In a study recently published in the "Journal of the Royal Society Interface", Gorji, Stauffer and Lunati therefore propose the use of a so-called reproduction matrix instead of the reproduction number. This matrix indicates how quickly individual population groups become infected and thus takes into account the heterogeneity of society. "We wanted to go beyond the simplified interpretation of the reproduction number R and better capture the complexity of real epidemic waves," says Hossein Gorji. "The reproduction matrix allows us to predict the spread of disease more accurately by taking into account both the non-linearity and heterogeneity that are often overlooked in conventional models." The research project was supported by the Swiss National Science Foundation (SNSF).

Also for other networks

When defining this reproduction matrix, the researchers relied on data from other studies. For their model, they divided society into groups according to age.
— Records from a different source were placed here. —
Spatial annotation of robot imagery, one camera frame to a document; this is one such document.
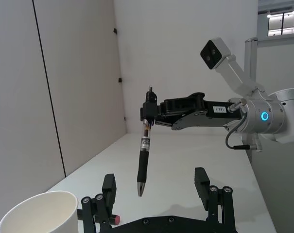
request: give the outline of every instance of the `pen label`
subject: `pen label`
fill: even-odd
[[[150,148],[150,138],[149,137],[142,137],[141,138],[141,144],[140,144],[140,150],[145,149],[149,151]]]
[[[214,113],[226,113],[225,107],[222,106],[213,106]]]

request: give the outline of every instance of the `bolt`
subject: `bolt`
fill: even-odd
[[[83,202],[83,203],[88,203],[88,202],[89,202],[89,198],[84,198],[84,199],[82,200],[82,202]]]
[[[147,218],[145,218],[145,219],[142,221],[142,223],[143,223],[144,225],[147,225],[147,224],[149,224],[149,220],[148,220]]]
[[[96,197],[97,200],[101,200],[101,199],[103,199],[103,198],[104,198],[104,197],[103,197],[103,195],[101,195],[101,194],[98,195],[98,196]]]
[[[215,186],[212,186],[212,187],[210,187],[210,190],[215,192],[215,191],[217,191],[217,188]]]
[[[231,188],[227,187],[227,188],[225,188],[225,192],[230,193],[230,192],[232,192],[232,190],[231,190]]]
[[[169,222],[174,222],[175,219],[174,219],[173,217],[170,217],[170,218],[168,219],[168,221],[169,221]]]

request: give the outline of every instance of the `paper cup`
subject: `paper cup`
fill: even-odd
[[[78,233],[78,199],[53,191],[29,198],[11,209],[0,222],[0,233]]]

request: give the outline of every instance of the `blue indicator light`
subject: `blue indicator light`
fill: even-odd
[[[267,112],[261,113],[261,120],[267,121],[269,119],[269,114]]]

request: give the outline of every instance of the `pen tip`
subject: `pen tip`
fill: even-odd
[[[141,197],[143,194],[143,190],[145,189],[146,183],[143,182],[137,182],[137,190],[138,190],[138,196]]]

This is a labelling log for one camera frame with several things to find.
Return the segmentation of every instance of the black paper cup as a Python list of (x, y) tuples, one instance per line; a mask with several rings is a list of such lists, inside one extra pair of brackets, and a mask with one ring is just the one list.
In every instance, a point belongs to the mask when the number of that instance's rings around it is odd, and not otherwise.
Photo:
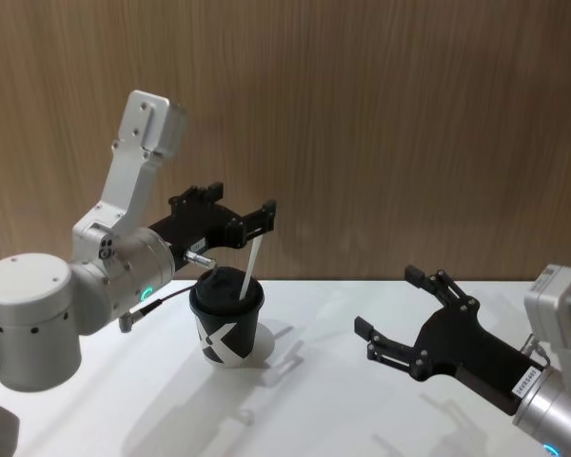
[(258, 313), (265, 292), (254, 278), (246, 297), (239, 300), (246, 274), (219, 267), (204, 273), (189, 295), (199, 331), (201, 350), (207, 360), (224, 368), (238, 367), (254, 348)]

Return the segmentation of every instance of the wood grain panel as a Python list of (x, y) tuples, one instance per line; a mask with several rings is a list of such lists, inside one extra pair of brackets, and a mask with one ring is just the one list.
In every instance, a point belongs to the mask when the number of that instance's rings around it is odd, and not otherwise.
[(2, 255), (68, 255), (133, 89), (190, 117), (148, 221), (274, 197), (260, 276), (571, 265), (571, 1), (0, 1)]

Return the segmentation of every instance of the white tabletop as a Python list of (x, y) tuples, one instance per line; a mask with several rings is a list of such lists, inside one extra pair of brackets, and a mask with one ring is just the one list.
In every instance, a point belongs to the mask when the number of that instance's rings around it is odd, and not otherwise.
[[(174, 282), (156, 296), (187, 285)], [(21, 419), (17, 456), (543, 456), (511, 418), (446, 376), (425, 383), (373, 362), (361, 315), (412, 346), (437, 300), (403, 282), (264, 281), (250, 368), (208, 364), (187, 295), (121, 334), (82, 342), (72, 379), (26, 394), (0, 385)], [(529, 283), (461, 282), (481, 324), (515, 348), (530, 332)], [(271, 350), (271, 334), (276, 335)]]

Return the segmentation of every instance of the white x logo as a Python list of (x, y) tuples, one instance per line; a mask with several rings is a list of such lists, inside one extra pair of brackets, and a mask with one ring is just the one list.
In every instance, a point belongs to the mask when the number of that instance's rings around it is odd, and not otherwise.
[(224, 344), (222, 339), (237, 325), (234, 322), (224, 324), (212, 334), (207, 335), (207, 332), (201, 321), (197, 316), (197, 328), (199, 329), (199, 335), (201, 336), (201, 350), (205, 348), (211, 348), (220, 360), (223, 361), (225, 366), (237, 366), (240, 365), (244, 359), (239, 357), (230, 348)]

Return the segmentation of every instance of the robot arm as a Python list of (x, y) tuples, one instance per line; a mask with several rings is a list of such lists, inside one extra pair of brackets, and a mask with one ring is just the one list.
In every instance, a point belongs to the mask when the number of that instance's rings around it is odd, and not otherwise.
[[(478, 300), (443, 271), (429, 278), (417, 268), (405, 280), (433, 294), (443, 308), (423, 325), (413, 348), (385, 338), (361, 317), (355, 332), (367, 342), (370, 360), (408, 372), (417, 381), (435, 374), (458, 379), (510, 416), (551, 455), (571, 456), (571, 268), (549, 266), (525, 297), (533, 331), (518, 351), (484, 330)], [(549, 366), (538, 341), (549, 342), (562, 372)], [(548, 363), (541, 366), (532, 350)]]
[(187, 263), (212, 267), (201, 255), (209, 248), (242, 248), (273, 229), (274, 202), (241, 217), (215, 204), (221, 184), (171, 199), (171, 216), (140, 227), (156, 172), (180, 148), (184, 125), (184, 111), (168, 99), (133, 92), (101, 200), (73, 228), (71, 261), (41, 253), (0, 260), (3, 385), (40, 391), (65, 382), (81, 362), (80, 335), (128, 313)]

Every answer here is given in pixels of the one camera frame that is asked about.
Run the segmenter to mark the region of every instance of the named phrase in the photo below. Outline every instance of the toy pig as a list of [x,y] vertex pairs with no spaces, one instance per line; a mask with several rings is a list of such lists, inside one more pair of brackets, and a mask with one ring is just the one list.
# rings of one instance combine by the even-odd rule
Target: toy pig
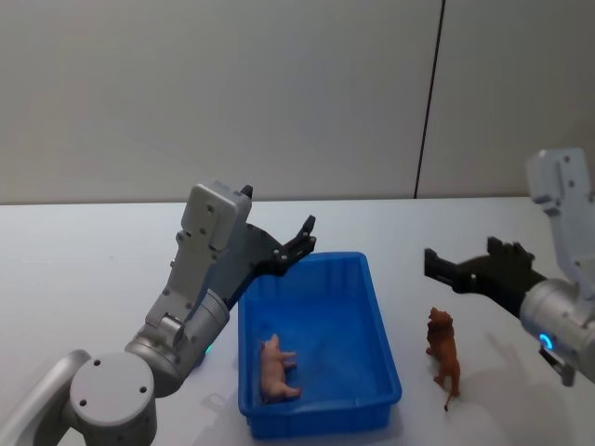
[[274,334],[270,340],[260,343],[260,397],[262,402],[271,403],[297,398],[301,389],[285,383],[285,370],[296,367],[294,361],[286,361],[296,356],[295,351],[281,351],[279,336]]
[[453,329],[453,318],[446,311],[439,311],[432,307],[430,311],[430,322],[428,322],[428,342],[430,347],[426,348],[426,353],[433,356],[440,363],[438,375],[434,376],[434,381],[443,386],[446,376],[452,379],[448,400],[444,409],[448,411],[448,402],[451,398],[458,397],[458,380],[461,375],[461,369],[456,358],[455,330]]

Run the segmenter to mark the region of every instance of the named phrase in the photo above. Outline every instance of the blue plastic tray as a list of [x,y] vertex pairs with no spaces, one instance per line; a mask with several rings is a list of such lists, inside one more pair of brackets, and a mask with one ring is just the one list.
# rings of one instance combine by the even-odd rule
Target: blue plastic tray
[[[306,257],[283,278],[262,276],[240,299],[238,402],[252,436],[296,437],[380,428],[401,383],[360,253]],[[263,404],[259,343],[273,333],[297,352],[287,383],[297,400]]]

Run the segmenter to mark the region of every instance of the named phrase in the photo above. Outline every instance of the white wall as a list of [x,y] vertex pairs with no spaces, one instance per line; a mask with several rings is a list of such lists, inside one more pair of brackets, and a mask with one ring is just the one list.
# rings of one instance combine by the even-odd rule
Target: white wall
[[410,197],[440,2],[3,0],[0,203]]
[[419,196],[525,194],[524,160],[585,149],[595,181],[595,2],[446,0]]

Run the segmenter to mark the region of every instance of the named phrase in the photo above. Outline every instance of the blue led light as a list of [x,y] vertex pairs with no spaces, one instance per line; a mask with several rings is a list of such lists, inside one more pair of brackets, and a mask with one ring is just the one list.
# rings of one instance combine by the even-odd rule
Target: blue led light
[[547,348],[548,350],[552,350],[554,348],[554,343],[551,342],[551,339],[549,339],[549,336],[547,334],[540,334],[539,340],[541,341],[541,344],[543,344],[543,347]]

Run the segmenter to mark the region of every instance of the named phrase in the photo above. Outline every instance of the brown toy lion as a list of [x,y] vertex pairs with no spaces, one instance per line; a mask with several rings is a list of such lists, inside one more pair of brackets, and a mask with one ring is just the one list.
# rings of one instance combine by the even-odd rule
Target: brown toy lion
[[444,405],[444,409],[448,411],[448,402],[451,398],[458,397],[460,393],[458,380],[461,369],[456,359],[453,318],[446,311],[439,311],[432,307],[430,321],[428,322],[428,342],[430,342],[430,346],[426,348],[426,353],[436,358],[440,363],[438,375],[434,376],[434,381],[439,386],[443,386],[446,376],[450,376],[452,379],[450,394]]

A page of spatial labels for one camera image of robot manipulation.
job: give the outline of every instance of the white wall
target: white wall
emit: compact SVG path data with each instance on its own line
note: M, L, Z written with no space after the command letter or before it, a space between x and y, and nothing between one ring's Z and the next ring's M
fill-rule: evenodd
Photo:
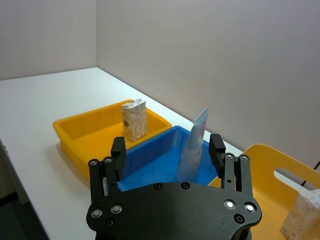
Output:
M0 79L96 65L96 0L0 0Z
M319 0L97 0L98 66L235 146L314 166Z

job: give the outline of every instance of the yellow plastic tray
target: yellow plastic tray
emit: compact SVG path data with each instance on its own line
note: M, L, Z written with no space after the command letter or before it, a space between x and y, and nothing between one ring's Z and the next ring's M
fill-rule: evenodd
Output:
M53 123L61 148L89 180L88 161L110 155L115 137L123 136L121 105L131 100L57 120ZM125 139L127 149L171 128L171 124L146 109L148 133L136 141Z
M298 192L275 177L287 169L320 189L320 172L269 146L255 144L245 152L250 157L253 196L262 210L261 222L251 228L252 240L286 240L280 227L293 207ZM220 187L215 178L209 186Z

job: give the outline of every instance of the paper packet
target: paper packet
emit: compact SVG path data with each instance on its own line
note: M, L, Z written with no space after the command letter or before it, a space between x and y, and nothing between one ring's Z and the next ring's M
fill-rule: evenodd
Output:
M136 99L121 105L124 137L136 141L147 134L146 101Z
M320 240L320 189L298 194L280 231L288 240Z

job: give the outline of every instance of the table surface
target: table surface
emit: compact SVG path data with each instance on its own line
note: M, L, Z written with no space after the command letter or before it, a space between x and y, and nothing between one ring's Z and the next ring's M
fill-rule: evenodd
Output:
M52 123L126 99L146 100L147 107L172 126L193 126L97 67L0 81L0 138L50 239L95 237L86 223L89 184L61 151ZM204 139L209 136L206 131ZM225 146L227 152L242 153Z

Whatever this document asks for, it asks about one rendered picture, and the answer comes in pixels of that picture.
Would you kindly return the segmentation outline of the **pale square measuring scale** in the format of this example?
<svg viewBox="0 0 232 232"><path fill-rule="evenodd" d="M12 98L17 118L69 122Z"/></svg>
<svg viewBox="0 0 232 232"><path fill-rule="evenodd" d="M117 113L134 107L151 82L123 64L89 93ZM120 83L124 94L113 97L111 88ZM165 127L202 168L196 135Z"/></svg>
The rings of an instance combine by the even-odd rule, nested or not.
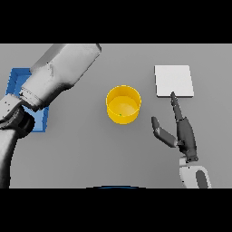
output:
<svg viewBox="0 0 232 232"><path fill-rule="evenodd" d="M168 98L172 92L182 98L194 96L188 65L155 65L154 75L158 97Z"/></svg>

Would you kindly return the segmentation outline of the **blue tray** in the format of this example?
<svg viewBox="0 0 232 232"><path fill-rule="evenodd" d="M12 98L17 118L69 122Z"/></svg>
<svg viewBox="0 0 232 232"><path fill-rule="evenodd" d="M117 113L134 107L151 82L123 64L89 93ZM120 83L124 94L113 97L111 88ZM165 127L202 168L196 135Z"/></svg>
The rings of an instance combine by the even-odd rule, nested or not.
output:
<svg viewBox="0 0 232 232"><path fill-rule="evenodd" d="M9 74L5 93L12 93L15 96L19 96L22 85L27 81L30 76L31 72L29 68L13 68ZM34 112L24 106L24 110L34 117L35 124L33 132L45 132L47 128L49 108L45 107L40 111Z"/></svg>

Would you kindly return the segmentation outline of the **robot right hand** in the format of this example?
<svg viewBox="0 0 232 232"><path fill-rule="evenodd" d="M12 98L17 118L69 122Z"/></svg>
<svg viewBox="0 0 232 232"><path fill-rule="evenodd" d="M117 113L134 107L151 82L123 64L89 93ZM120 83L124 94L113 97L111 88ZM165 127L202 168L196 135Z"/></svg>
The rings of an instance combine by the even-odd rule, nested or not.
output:
<svg viewBox="0 0 232 232"><path fill-rule="evenodd" d="M185 155L187 162L198 161L197 143L189 119L182 115L175 92L170 94L170 98L177 125L177 136L164 130L160 126L158 119L154 116L151 117L153 134L158 140L162 141L170 148L179 148L179 151Z"/></svg>

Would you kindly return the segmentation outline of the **yellow bowl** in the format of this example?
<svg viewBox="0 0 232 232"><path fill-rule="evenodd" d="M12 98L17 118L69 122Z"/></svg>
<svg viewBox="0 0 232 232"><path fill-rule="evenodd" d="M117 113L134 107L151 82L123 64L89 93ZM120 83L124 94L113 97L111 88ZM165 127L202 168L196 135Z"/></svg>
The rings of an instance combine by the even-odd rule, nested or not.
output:
<svg viewBox="0 0 232 232"><path fill-rule="evenodd" d="M107 114L114 123L126 125L137 119L141 97L139 92L129 85L119 85L108 92L105 105Z"/></svg>

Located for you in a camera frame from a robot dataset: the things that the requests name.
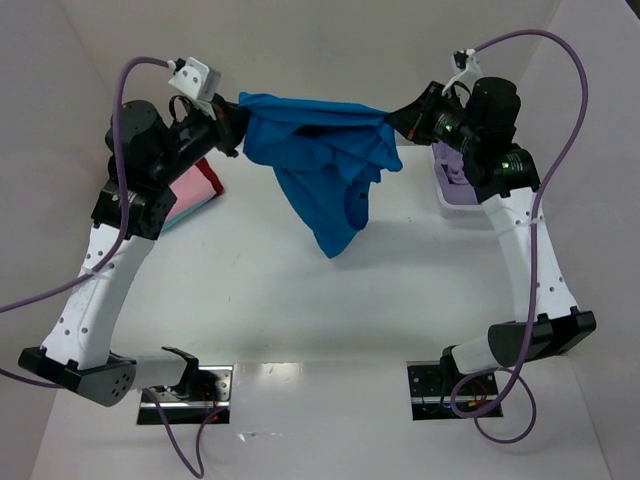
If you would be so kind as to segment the blue t shirt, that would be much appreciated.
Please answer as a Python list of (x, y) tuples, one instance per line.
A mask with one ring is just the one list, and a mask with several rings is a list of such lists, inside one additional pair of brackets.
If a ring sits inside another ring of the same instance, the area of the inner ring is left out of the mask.
[(239, 104), (250, 113), (244, 155), (272, 168), (324, 255), (340, 255), (368, 223), (371, 185), (403, 168), (385, 112), (266, 93), (243, 92)]

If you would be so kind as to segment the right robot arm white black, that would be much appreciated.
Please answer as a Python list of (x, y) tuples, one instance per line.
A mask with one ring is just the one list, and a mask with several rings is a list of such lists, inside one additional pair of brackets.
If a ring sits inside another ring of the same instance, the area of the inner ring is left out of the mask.
[(542, 183), (534, 160), (513, 140), (520, 107), (511, 81), (484, 77), (467, 102), (432, 82), (385, 117), (417, 145), (439, 142), (461, 154), (464, 175), (507, 266), (515, 318), (444, 351), (459, 375), (564, 354), (596, 329), (594, 313), (578, 306), (559, 267), (538, 200)]

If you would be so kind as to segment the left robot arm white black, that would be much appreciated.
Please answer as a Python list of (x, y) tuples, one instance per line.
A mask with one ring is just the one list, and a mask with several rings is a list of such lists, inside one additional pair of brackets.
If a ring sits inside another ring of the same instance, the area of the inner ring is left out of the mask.
[(105, 407), (145, 388), (187, 397), (202, 379), (198, 359), (175, 347), (137, 357), (111, 349), (130, 287), (176, 202), (172, 183), (212, 149), (237, 156), (249, 124), (249, 111), (221, 96), (210, 113), (183, 95), (177, 99), (186, 114), (171, 124), (143, 100), (113, 115), (105, 137), (110, 178), (91, 215), (79, 282), (50, 334), (18, 359), (22, 369)]
On average, people between the ages of 10 and 25 have the most contacts. "This grouping by age is of course a generalization, real social contacts are more complex," explains Lunati. "In addition, our model assumes that both the infections and the superspreaders are evenly distributed throughout the country. For small countries with well-connected regions and relatively uniform social structures, this assumption is not very problematic. For large countries, however, we would also have to take into account the geographical distribution of the population and the contacts between the regions."

The researchers tested their new model with Covid data from Switzerland and Scotland - both relatively small countries. They were able to show that the matrix enables much more accurate predictions of infection peaks. "Of course, our model is also highly simplified," says Lunati. However, the strength of the matrix model lies precisely in its simplicity: "It is very easy to use, but at the same time much more realistic than the R-value alone."

The usefulness of the new model is not limited to epidemics: It can be used in different systems - whenever objects spread across a network. In future, the researchers want to use it to simulate the spread of views, opinions and behaviors in a society - for example, when it comes to the adoption of new technologies or a sustainable way of life.